(Dataset entries)

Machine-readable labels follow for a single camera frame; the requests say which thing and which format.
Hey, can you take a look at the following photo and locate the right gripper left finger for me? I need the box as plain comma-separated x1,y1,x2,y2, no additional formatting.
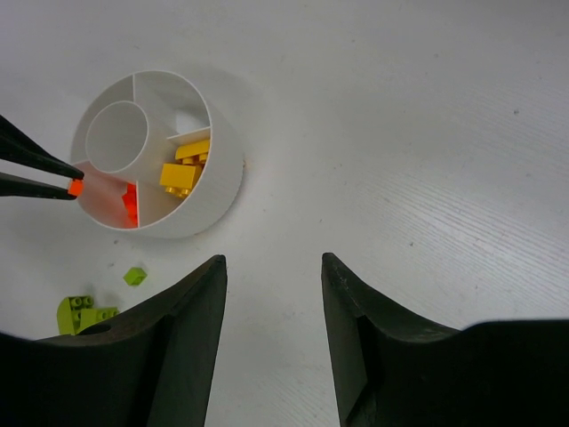
1,255,228,426

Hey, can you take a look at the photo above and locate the orange round lego ring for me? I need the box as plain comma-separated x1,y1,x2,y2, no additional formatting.
120,181,139,229

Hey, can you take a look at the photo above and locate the lime lego slope brick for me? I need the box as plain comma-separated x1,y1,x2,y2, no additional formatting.
76,307,119,334

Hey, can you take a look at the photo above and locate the yellow tall lego brick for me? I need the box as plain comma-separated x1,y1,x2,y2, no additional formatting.
159,164,203,198

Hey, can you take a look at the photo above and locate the yellow-orange lego brick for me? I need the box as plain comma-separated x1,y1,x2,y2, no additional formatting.
175,139,210,165

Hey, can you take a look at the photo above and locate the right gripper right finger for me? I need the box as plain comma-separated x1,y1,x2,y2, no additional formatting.
321,253,568,426

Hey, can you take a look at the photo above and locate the white divided round container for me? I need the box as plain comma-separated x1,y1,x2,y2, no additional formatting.
70,70,244,238

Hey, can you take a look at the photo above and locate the small lime lego cube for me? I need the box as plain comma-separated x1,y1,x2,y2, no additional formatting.
123,267,148,286

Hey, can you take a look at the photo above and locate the small orange lego piece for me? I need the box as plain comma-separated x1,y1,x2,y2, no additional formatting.
68,179,84,197

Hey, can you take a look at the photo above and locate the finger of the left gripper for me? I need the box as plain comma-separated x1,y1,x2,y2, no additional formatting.
1,116,84,180
0,173,76,200

> [What the exercise asks] Please reproduce the records above exactly, omitting every picture.

> [Worked solution]
Machine-readable labels follow for a single camera frame; the requests say which thing and which format.
Hey, can you take a look at the following photo and locate the right gripper left finger for me? I need the box as plain comma-separated x1,y1,x2,y2, no additional formatting.
1,255,228,426

Hey, can you take a look at the photo above and locate the orange round lego ring for me? I need the box as plain comma-separated x1,y1,x2,y2, no additional formatting.
120,181,139,229

Hey, can you take a look at the photo above and locate the lime lego slope brick for me? I need the box as plain comma-separated x1,y1,x2,y2, no additional formatting.
76,307,119,334

Hey, can you take a look at the photo above and locate the yellow tall lego brick for me? I need the box as plain comma-separated x1,y1,x2,y2, no additional formatting.
159,164,203,198

Hey, can you take a look at the photo above and locate the yellow-orange lego brick for me? I need the box as plain comma-separated x1,y1,x2,y2, no additional formatting.
175,139,210,165

Hey, can you take a look at the photo above and locate the right gripper right finger for me? I need the box as plain comma-separated x1,y1,x2,y2, no additional formatting.
321,253,568,426

Hey, can you take a look at the photo above and locate the white divided round container for me? I need the box as plain comma-separated x1,y1,x2,y2, no additional formatting.
70,70,244,238

Hey, can you take a look at the photo above and locate the small lime lego cube for me? I need the box as plain comma-separated x1,y1,x2,y2, no additional formatting.
123,267,148,286

Hey, can you take a look at the photo above and locate the small orange lego piece for me? I need the box as plain comma-separated x1,y1,x2,y2, no additional formatting.
68,179,84,197

Hey, can you take a look at the photo above and locate the finger of the left gripper for me? I need the box as plain comma-separated x1,y1,x2,y2, no additional formatting.
1,116,84,180
0,173,76,200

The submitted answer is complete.